Ein schwerwiegender Nebensatz

Von Hans Fricke, 27. April 2010


Kriegsminister Karl-Theodor zu Guttenberg (CSU) hat in Anwesenheit der Bundeskanzlerin die Trauerfeier für vier in Afghanistan getötete Soldaten dazu genutzt, weitere Kriege und Opfer anzukündigen: "Tod und Verwundung sind Begleiter unserer Einsätze geworden, und sie werden es auch in den nächsten Jahren sein - nicht nur in Afghanistan." Dieser Nebensatz ist gewiss nicht nur so dahingesagt, sondern Programm des seit 1990 um Weltgeltung bemühten größer gewordenen Deutschlands und Ausdruck seiner Großmachtambitionen. Diese inhaltsschweren vier Worte zu deuten, dürfte aufgrund gesammelter Erfahrungen nicht schwierig sein. Am 1. März 2010 verkündete Spiegel online: "Die USA gehen auch nach dem Regierungswechsel im Weißen Haus von einer Bedrohung durch den Iran aus. Das Land verfügt nach Ansicht des US-Militärs über genug atomares Material, um damit eine Bombe zu bauen. Das sagte Generalstabschef Admiral Mike Mullen am Sonnabend in einem Interview mit dem Sender CNN."
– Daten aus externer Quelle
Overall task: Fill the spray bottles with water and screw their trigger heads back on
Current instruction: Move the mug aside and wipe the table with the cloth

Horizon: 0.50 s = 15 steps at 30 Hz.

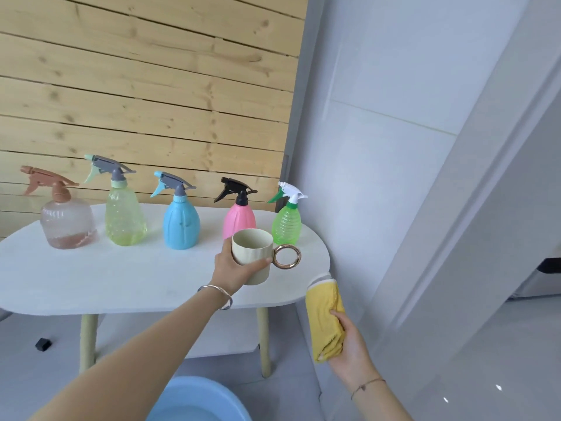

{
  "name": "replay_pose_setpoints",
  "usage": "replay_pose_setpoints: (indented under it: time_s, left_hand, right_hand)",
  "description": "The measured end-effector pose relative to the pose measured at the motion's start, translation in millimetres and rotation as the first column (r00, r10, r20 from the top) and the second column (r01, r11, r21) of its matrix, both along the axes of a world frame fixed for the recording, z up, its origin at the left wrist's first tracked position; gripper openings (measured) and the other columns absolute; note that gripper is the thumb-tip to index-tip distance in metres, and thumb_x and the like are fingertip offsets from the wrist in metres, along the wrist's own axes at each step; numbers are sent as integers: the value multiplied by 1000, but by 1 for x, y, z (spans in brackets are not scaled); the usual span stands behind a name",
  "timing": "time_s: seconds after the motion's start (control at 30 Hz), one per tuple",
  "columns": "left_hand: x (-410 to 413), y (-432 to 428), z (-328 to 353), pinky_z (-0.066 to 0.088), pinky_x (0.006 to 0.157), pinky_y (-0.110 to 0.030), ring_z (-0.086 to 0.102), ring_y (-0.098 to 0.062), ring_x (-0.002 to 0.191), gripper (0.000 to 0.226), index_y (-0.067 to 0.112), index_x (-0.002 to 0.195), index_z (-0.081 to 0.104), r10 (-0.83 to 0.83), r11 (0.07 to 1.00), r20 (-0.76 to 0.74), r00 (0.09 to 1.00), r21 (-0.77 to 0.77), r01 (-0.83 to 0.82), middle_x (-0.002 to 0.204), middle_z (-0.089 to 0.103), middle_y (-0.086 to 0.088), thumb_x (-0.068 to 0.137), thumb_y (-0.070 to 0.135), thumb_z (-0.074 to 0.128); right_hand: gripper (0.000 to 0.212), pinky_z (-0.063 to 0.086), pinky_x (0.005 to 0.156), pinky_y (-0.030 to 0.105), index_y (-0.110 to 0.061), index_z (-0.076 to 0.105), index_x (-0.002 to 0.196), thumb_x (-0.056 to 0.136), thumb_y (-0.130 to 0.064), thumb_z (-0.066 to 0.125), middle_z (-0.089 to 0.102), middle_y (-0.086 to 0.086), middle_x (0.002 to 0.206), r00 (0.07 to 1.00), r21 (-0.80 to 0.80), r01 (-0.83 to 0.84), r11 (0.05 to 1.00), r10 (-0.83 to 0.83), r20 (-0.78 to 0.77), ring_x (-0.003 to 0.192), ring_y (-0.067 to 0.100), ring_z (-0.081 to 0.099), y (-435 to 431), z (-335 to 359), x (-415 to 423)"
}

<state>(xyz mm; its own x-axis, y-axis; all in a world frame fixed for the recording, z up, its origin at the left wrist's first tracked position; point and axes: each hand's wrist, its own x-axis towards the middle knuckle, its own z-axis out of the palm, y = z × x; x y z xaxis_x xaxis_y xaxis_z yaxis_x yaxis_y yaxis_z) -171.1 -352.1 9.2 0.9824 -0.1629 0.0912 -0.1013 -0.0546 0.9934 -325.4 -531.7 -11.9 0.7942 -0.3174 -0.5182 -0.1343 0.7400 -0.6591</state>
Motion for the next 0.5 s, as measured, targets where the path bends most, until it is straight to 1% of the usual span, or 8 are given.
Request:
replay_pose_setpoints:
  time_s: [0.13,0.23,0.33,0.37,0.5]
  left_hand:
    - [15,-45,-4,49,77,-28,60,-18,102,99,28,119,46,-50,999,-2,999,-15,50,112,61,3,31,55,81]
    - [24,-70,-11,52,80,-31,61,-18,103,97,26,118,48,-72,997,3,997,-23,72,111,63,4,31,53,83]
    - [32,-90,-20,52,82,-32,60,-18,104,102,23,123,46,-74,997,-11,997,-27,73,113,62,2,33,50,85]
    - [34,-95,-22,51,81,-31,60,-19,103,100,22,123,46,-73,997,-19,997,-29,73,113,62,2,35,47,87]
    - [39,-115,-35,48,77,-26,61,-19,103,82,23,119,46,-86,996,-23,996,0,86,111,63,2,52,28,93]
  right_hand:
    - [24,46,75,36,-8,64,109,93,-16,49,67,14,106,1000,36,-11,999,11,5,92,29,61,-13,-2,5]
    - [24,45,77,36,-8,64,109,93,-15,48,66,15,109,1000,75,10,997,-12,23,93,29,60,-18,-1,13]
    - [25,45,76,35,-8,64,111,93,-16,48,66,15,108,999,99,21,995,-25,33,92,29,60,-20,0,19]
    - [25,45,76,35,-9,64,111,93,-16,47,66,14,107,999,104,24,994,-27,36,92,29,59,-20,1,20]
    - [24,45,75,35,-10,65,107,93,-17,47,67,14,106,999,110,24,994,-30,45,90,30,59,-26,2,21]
Worte, die wir noch in unrühmlicher Erinnerung haben. Setzen wir anstelle von "Bedrohung durch den Iran" die Worte "Bedrohung durch den Irak", anstelle von: "nach Ansicht des US-Militärs" die Worte: "nach zuverlässigen Erkenntnissen der CIA", für "atomares Material" die Worte "Massenvernichtungsmittel", für "eine Bombe zu bauen" die Worte "andere Länder zu bedrohen" und schließlich für "sagte Generalstabschef Mike Mullen in einem Interview mit dem Sender CNN" die Worte "erklärte US-Außenminister Colin Power im April 2003 in seiner Rede vor der UNO über die Schrecken irakischer Massenvernichtungswaffen".
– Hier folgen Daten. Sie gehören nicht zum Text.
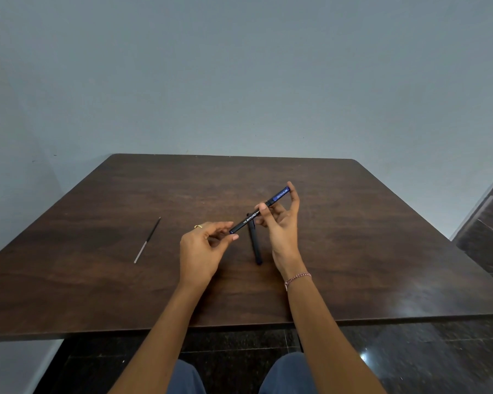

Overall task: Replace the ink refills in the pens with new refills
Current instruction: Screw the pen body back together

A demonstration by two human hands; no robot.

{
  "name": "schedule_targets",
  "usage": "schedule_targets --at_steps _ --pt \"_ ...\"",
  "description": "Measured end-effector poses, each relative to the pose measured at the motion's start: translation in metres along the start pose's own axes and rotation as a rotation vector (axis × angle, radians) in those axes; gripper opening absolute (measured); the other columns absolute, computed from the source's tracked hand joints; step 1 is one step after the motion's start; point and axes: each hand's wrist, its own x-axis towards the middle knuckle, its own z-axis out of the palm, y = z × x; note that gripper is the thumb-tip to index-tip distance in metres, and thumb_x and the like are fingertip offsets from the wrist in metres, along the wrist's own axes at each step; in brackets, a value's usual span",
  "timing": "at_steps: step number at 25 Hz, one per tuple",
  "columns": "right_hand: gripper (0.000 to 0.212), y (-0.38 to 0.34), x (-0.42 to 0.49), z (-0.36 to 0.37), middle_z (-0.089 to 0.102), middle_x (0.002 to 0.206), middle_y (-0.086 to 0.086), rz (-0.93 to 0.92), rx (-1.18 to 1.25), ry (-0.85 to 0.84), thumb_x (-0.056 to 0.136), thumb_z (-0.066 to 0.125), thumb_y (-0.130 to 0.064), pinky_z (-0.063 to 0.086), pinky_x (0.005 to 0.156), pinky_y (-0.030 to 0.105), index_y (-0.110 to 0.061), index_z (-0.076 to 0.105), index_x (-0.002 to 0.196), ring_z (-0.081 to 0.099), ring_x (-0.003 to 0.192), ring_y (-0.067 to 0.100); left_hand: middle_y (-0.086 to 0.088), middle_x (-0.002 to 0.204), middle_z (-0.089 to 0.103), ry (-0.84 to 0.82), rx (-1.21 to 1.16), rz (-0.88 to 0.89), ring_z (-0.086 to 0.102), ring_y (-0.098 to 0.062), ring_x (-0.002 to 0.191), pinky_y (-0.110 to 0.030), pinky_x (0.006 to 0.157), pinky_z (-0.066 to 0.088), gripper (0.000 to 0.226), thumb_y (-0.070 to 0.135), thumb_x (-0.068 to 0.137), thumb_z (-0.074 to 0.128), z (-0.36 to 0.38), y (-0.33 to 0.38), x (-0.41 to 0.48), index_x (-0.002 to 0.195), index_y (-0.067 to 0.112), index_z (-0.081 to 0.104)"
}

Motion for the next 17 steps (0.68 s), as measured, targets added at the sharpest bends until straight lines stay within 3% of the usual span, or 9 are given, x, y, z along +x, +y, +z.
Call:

Während US-Außenminister Collin Powell ein Jahr später über die irreführenden Behauptungen der CIA heftig schimpfte und sich vor einem Senatsausschuss für seine "Märchenstunde" vor der UNO entschuldigte, steht die Entschuldigung von Admiral Mullen noch aus. Was wir in dessen Erklärung sieben Jahre nach Powells "Märchenstunde" wiedererkennen, ist das gleiche Kriegsvorbereitungsszenarium der US-Administration, diesmal allerdings unter Barack Obama, von denen das eine ebenso verlogen ist wie das andere.

Der Philosoph Georg Meggle hat am 18. Januar 2006 prognostiziert: Bomben auf den Iran? Das ist keine offene Frage mehr. Offen ist nur noch:
- wann?

- Welche Ziele?
- Welche Art von Bomben?
- Warum / Wozu?
- Und wie sieht die Welt nach den Bomben aus?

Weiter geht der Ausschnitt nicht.